(TASK TO CARRY OUT): Every line of the listing is to be printed again exactly.

(TASK INPUT):
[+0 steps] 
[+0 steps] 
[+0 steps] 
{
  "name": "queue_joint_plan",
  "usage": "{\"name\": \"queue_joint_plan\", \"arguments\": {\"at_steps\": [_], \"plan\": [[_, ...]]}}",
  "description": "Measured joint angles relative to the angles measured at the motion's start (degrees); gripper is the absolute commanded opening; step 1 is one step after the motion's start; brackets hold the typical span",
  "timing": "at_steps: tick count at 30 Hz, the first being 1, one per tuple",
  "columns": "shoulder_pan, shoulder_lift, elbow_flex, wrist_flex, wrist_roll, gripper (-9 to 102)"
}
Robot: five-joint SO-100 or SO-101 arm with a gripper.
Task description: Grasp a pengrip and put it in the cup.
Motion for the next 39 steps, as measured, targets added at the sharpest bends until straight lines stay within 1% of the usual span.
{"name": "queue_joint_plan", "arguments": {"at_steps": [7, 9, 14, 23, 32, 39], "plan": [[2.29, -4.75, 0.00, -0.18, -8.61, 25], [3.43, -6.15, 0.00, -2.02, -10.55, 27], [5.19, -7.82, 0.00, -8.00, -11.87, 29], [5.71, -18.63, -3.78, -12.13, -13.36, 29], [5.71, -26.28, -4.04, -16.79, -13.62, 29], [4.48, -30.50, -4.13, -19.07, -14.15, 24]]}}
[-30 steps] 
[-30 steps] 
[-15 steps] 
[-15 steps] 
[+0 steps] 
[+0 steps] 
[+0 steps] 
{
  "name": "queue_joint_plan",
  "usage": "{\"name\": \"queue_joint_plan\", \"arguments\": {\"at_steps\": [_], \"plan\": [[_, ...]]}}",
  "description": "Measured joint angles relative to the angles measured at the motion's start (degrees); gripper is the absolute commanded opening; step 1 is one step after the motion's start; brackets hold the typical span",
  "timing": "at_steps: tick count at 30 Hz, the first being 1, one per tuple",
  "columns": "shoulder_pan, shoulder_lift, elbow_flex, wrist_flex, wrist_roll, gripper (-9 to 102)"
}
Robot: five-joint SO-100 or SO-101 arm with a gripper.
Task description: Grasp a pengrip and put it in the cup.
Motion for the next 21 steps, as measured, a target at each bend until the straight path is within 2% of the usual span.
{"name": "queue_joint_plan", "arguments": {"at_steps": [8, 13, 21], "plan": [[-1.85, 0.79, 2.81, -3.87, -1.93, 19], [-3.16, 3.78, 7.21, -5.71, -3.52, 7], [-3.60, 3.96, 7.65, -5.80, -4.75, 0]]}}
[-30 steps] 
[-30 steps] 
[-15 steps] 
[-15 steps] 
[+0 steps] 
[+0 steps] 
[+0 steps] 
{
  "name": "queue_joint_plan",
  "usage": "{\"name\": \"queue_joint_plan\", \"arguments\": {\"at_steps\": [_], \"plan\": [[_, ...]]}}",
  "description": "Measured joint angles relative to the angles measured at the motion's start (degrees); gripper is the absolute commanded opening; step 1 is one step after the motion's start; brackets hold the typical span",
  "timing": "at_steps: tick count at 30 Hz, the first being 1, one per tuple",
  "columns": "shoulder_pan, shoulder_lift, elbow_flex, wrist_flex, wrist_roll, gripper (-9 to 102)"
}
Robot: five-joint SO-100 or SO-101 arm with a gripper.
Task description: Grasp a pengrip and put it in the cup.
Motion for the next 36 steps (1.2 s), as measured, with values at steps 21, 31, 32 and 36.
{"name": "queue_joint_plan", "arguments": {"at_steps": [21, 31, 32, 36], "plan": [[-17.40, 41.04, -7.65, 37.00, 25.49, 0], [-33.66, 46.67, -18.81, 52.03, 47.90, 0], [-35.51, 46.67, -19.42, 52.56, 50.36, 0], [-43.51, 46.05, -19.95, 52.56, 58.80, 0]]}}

(ANSWER SECTION):
[+0 steps] 
[+0 steps] 
[+0 steps] 
{
  "name": "queue_joint_plan",
  "usage": "{\"name\": \"queue_joint_plan\", \"arguments\": {\"at_steps\": [_], \"plan\": [[_, ...]]}}",
  "description": "Measured joint angles relative to the angles measured at the motion's start (degrees); gripper is the absolute commanded opening; step 1 is one step after the motion's start; brackets hold the typical span",
  "timing": "at_steps: tick count at 30 Hz, the first being 1, one per tuple",
  "columns": "shoulder_pan, shoulder_lift, elbow_flex, wrist_flex, wrist_roll, gripper (-9 to 102)"
}
Robot: five-joint SO-100 or SO-101 arm with a gripper.
Task description: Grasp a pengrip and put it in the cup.
Motion for the next 39 steps, as measured, targets added at the sharpest bends until straight lines stay within 1% of the usual span.
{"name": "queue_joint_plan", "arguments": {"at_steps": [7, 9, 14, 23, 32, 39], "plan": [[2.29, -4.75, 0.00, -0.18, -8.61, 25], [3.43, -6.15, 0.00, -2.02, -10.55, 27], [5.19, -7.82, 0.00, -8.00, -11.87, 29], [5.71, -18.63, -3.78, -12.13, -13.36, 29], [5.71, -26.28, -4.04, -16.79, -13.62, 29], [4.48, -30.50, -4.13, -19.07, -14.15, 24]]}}
[-30 steps] 
[-30 steps] 
[-15 steps] 
[-15 steps] 
[+0 steps] 
[+0 steps] 
[+0 steps] 
{
  "name": "queue_joint_plan",
  "usage": "{\"name\": \"queue_joint_plan\", \"arguments\": {\"at_steps\": [_], \"plan\": [[_, ...]]}}",
  "description": "Measured joint angles relative to the angles measured at the motion's start (degrees); gripper is the absolute commanded opening; step 1 is one step after the motion's start; brackets hold the typical span",
  "timing": "at_steps: tick count at 30 Hz, the first being 1, one per tuple",
  "columns": "shoulder_pan, shoulder_lift, elbow_flex, wrist_flex, wrist_roll, gripper (-9 to 102)"
}
Robot: five-joint SO-100 or SO-101 arm with a gripper.
Task description: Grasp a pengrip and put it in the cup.
Motion for the next 21 steps, as measured, a target at each bend until the straight path is within 2% of the usual span.
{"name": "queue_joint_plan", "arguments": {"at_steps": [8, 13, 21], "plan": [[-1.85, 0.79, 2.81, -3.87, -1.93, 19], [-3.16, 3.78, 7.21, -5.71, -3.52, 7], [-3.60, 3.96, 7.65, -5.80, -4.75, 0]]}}
[-30 steps] 
[-30 steps] 
[-15 steps] 
[-15 steps] 
[+0 steps] 
[+0 steps] 
[+0 steps] 
{
  "name": "queue_joint_plan",
  "usage": "{\"name\": \"queue_joint_plan\", \"arguments\": {\"at_steps\": [_], \"plan\": [[_, ...]]}}",
  "description": "Measured joint angles relative to the angles measured at the motion's start (degrees); gripper is the absolute commanded opening; step 1 is one step after the motion's start; brackets hold the typical span",
  "timing": "at_steps: tick count at 30 Hz, the first being 1, one per tuple",
  "columns": "shoulder_pan, shoulder_lift, elbow_flex, wrist_flex, wrist_roll, gripper (-9 to 102)"
}
Robot: five-joint SO-100 or SO-101 arm with a gripper.
Task description: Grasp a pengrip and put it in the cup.
Motion for the next 36 steps (1.2 s), as measured, with values at steps 21, 31, 32 and 36.
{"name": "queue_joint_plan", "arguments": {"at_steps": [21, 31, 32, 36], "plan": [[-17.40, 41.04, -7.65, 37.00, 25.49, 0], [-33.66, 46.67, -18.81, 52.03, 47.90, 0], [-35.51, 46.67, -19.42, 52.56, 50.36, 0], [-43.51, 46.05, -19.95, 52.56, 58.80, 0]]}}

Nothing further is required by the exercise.